*Information supplied:*

********************

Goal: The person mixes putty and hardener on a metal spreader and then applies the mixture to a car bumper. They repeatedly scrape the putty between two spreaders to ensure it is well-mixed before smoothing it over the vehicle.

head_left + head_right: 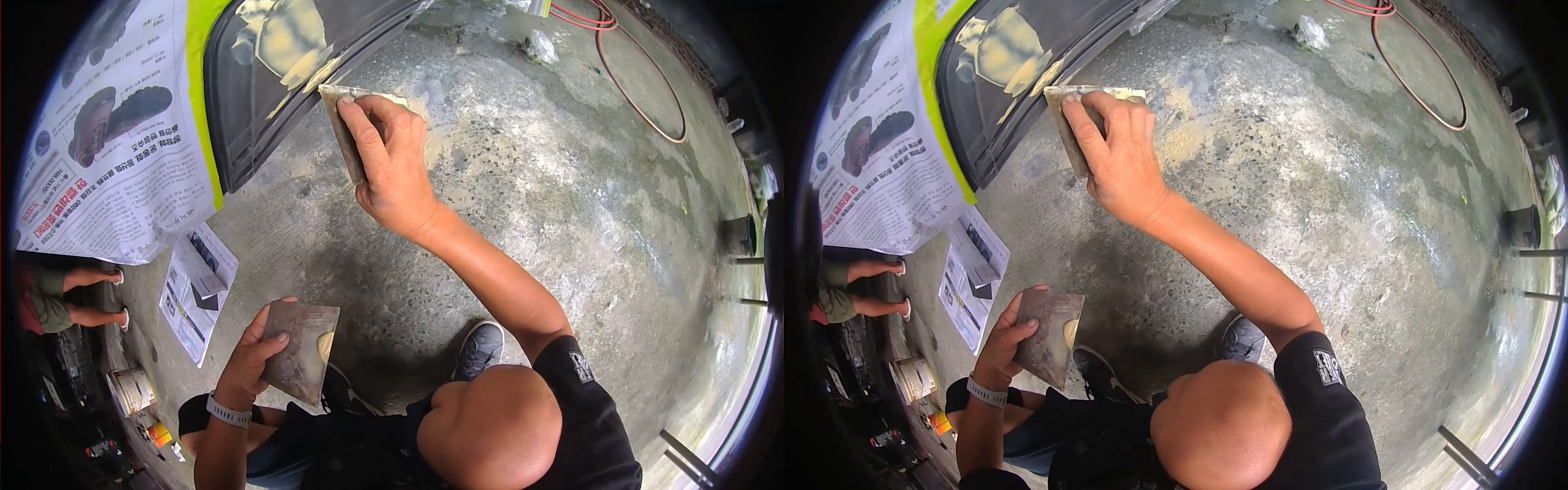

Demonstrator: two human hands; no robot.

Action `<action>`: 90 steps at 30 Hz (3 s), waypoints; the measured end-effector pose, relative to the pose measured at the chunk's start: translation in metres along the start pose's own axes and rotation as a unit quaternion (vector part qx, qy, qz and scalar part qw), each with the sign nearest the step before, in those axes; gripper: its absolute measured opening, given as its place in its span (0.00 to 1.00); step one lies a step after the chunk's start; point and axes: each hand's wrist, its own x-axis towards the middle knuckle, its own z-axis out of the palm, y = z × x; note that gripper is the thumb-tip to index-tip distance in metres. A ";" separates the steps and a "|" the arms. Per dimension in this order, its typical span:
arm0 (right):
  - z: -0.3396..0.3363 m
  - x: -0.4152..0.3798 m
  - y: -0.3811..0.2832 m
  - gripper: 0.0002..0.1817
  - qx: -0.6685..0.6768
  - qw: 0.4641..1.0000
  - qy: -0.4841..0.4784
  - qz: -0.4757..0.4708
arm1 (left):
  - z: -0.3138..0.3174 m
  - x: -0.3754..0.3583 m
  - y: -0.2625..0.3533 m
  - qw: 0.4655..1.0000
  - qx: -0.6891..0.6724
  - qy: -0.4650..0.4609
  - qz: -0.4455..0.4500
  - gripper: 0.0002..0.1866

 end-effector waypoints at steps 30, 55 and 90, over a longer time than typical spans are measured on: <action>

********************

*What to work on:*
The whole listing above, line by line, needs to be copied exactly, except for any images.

*Answer for this exercise:*
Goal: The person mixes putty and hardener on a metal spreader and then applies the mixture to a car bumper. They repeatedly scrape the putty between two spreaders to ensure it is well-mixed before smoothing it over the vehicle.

head_left + head_right: 

Demonstrator: two human hands; no robot.

Action `<action>`: 90 steps at 30 Hz (3 s), waypoints; the measured end-effector pose, relative to the pose measured at the chunk's start: translation in metres along the start pose's own axes and rotation as a unit quaternion (vector part qx, qy, qz and scalar part qw), each with the sign nearest the step before, in those axes; gripper: its absolute measured opening, given as its place in its span (0.00 to 1.00); step one lies a step after the chunk's start; point and axes: each hand's wrist, its own x-axis towards the middle knuckle, its own z-axis out of the palm, y = z × x; note that gripper is the thumb-tip to index-tip distance in metres. A ";" separates the steps and a "|" the arms. Per dimension in this order, its typical span:
arm0 (right):
  - z: -0.3396..0.3363 m
  - x: -0.4152..0.3798 m
  - y: -0.3811..0.2832 m
  - gripper: 0.0002..0.1817
  - qx: -0.6685..0.6768
  - qw: 0.4641..1.0000
  - qy: -0.4841..0.4784
  - qz: -0.4757..0.4708
arm1 (left):
  - z: -0.3138..0.3174 m
  - x: -0.3754..0.3583 m
  - y: -0.2625..0.3533 m
  - qw: 0.4655..1.0000
  - qx: -0.6891..0.6724
  - qy: -0.4650..0.4609
  - qz: -0.4455..0.4500
  - gripper: 0.0002..0.1866

 end-effector waypoints at steps 30, 55 and 90, over a longer time than typical spans are measured on: <action>

The exercise is done; no more work remains.